-- YOUR GOAL --
All of the listing should be returned as written, apart from any picture in it.

-- INFORMATION SUPPLIED --
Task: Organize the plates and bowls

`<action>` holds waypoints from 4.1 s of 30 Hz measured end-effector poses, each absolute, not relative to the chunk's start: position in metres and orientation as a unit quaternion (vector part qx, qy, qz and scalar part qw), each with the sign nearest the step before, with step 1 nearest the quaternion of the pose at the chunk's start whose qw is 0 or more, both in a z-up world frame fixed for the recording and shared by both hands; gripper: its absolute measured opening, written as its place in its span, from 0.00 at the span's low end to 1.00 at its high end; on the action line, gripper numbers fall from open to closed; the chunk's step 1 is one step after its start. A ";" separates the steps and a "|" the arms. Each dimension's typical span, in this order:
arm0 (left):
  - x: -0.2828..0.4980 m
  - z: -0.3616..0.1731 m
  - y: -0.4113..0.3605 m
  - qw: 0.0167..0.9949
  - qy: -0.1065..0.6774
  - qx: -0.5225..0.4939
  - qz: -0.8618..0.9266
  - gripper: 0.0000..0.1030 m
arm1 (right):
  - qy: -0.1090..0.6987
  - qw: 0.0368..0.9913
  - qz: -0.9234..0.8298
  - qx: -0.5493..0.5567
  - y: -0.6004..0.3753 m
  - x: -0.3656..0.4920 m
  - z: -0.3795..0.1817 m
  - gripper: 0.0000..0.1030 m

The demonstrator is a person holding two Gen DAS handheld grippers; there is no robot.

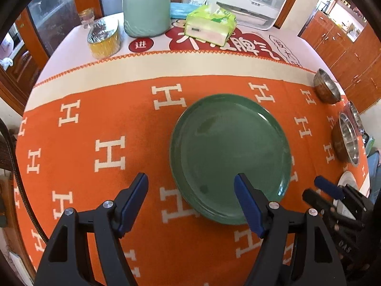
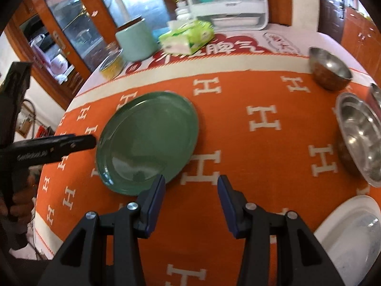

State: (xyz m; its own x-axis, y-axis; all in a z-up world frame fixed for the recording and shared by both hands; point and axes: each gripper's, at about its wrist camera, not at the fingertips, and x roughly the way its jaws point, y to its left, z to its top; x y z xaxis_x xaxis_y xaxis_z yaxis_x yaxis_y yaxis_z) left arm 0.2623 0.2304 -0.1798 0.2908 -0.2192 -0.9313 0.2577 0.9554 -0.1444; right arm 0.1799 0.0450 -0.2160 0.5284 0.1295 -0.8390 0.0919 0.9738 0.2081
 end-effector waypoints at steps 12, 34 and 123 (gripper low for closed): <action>0.284 -0.218 0.236 0.793 0.585 -0.027 -0.167 0.71 | 0.488 0.853 0.076 0.165 0.049 0.206 -0.239 0.45; 0.289 -0.228 0.219 0.807 0.560 -0.036 -0.185 0.69 | 0.455 0.864 0.086 0.198 0.043 0.231 -0.255 0.45; 0.073 -0.113 0.043 0.821 0.503 -0.026 -0.269 0.29 | 0.422 0.896 -0.035 0.136 -0.112 -0.034 -0.160 0.16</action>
State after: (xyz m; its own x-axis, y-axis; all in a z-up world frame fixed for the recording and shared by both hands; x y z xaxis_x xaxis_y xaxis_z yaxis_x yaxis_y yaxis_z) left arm 0.0728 0.0428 -0.1125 0.3484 -0.4681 -0.8121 0.4160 0.8536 -0.3135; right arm -0.0339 -0.1115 -0.1601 0.6415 0.0517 -0.7654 0.1785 0.9603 0.2145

-- ANSWER SECTION --
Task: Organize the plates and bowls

`<action>` holds waypoints from 4.1 s of 30 Hz measured end-effector poses, each absolute, not relative to the chunk's start: position in metres and orientation as a unit quaternion (vector part qx, qy, qz and scalar part qw), each with the sign nearest the step before, with step 1 nearest the quaternion of the pose at the chunk's start whose qw is 0 or more, both in a z-up world frame fixed for the recording and shared by both hands; gripper: its absolute measured opening, written as its place in its span, from 0.00 at the span's low end to 1.00 at its high end; on the action line, gripper numbers fall from open to closed; the chunk's step 1 is one step after its start. A ";" separates the steps and a "|" the arms. Each dimension's typical span, in this order:
arm0 (left):
  - x: -0.2828..0.4980 m
  - z: -0.3616..0.1731 m
  - y: -0.4113..0.3605 m
  - qw: 0.0167..0.9949
  - qy: -0.1065..0.6774
  - qx: -0.5225..0.4939
  - qz: -0.8618..0.9266
  - gripper: 0.0000..0.1030 m
arm1 (right):
  - qy: -0.1090..0.6987
  - qw: 0.0368..0.9913
  - qz: -0.9234..0.8298
  - qx: -0.5493..0.5567
  - y: -0.6004..0.3753 m
  - x: -0.3656..0.4920 m
  - z: -0.3795..0.1817 m
  - gripper: 0.0000..0.1030 m

The demonstrator is a person holding two Gen DAS handheld grippers; there is no robot.


State: (xyz m; its own x-axis, y-axis; all in a z-up world frame fixed for the recording and shared by both hands; point and axes: each gripper's, at about its wrist camera, not at the fingertips, and x roughly the way its jaws point, y to its left, z to its top; x y z xaxis_x xaxis_y xaxis_z yaxis_x yaxis_y yaxis_z) left arm 0.2623 0.2304 -0.1798 0.2908 -0.2192 -0.9313 0.2577 0.9554 -0.1444; right arm 0.1799 0.0450 -0.2160 0.5284 0.1295 -0.8390 0.0919 0.9738 0.2081
 end-effector waypoints at steps 12, 34 and 123 (gripper low for closed): <action>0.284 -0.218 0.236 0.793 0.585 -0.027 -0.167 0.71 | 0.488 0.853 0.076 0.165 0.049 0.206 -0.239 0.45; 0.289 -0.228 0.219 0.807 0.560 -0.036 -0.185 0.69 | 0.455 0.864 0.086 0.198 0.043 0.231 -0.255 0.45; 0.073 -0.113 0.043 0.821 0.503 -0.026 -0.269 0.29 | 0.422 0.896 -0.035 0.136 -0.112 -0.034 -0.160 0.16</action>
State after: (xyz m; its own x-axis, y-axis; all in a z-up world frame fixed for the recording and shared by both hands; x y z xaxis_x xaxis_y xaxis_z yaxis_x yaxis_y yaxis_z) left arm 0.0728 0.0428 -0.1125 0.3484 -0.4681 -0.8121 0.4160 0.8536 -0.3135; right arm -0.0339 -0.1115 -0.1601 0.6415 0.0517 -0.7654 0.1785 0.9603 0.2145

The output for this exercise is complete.